__To do__.
Output all of the material exactly; leave out no line.

(Provided data Opens)

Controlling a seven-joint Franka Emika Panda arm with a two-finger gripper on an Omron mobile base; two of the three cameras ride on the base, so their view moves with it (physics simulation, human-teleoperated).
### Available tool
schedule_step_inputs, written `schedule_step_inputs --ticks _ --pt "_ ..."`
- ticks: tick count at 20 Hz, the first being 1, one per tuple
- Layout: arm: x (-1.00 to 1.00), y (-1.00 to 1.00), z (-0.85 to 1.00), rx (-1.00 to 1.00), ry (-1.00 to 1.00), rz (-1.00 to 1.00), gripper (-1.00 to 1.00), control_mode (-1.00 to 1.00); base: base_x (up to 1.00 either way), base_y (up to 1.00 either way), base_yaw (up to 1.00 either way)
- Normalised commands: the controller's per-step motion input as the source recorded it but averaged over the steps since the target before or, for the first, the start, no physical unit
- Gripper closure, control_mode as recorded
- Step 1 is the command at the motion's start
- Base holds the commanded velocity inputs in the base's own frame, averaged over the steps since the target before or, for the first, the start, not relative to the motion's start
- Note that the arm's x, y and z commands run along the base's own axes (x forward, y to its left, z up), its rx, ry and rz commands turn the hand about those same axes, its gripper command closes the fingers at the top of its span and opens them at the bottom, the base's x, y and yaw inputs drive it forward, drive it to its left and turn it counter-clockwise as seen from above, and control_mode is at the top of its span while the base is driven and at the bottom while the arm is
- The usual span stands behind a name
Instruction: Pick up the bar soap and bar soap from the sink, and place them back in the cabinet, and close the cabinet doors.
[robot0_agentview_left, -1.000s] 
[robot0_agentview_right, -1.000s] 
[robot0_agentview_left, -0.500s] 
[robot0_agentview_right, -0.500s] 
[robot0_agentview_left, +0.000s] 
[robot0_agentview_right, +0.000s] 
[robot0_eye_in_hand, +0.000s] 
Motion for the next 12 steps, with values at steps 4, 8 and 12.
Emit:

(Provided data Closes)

__Solution to the problem__.
Controlling a seven-joint Franka Emika Panda arm with a two-finger gripper on an Omron mobile base; two of the three cameras ride on the base, so their view moves with it (physics simulation, human-teleoperated).
### Available tool
schedule_step_inputs, written `schedule_step_inputs --ticks _ --pt "_ ..."`
- ticks: tick count at 20 Hz, the first being 1, one per tuple
- Layout: arm: x (-1.00 to 1.00), y (-1.00 to 1.00), z (-0.85 to 1.00), rx (-1.00 to 1.00), ry (-1.00 to 1.00), rz (-1.00 to 1.00), gripper (-1.00 to 1.00), control_mode (-1.00 to 1.00); base: base_x (up to 1.00 either way), base_y (up to 1.00 either way), base_yaw (up to 1.00 either way)
- Normalised commands: the controller's per-step motion input as the source recorded it but averaged over the steps since the target before or, for the first, the start, no physical unit
- Gripper closure, control_mode as recorded
- Step 1 is the command at the motion's start
- Base holds the commanded velocity inputs in the base's own frame, averaged over the steps since the target before or, for the first, the start, not relative to the motion's start
- Note that the arm's x, y and z commands run along the base's own axes (x forward, y to its left, z up), its rx, ry and rz commands turn the hand about those same axes, its gripper command closes the fingers at the top of its span and opens them at the bottom, the base's x, y and yaw inputs drive it forward, drive it to its left and turn it counter-clockwise as seen from above, and control_mode is at the top of its span while the base is driven and at the bottom while the arm is
- The usual span stands behind a name
Instruction: Pick up the bar soap and bar soap from the sink, and place them back in the cabinet, and close the cabinet doors.
[robot0_agentview_left, -1.000s] 
[robot0_agentview_right, -1.000s] 
[robot0_agentview_left, -0.500s] 
[robot0_agentview_right, -0.500s] 
[robot0_agentview_left, +0.000s] 
[robot0_agentview_right, +0.000s] 
[robot0_eye_in_hand, +0.000s] 
Motion for the next 12 steps, with values at steps 4, 8 and 12.
Emit:

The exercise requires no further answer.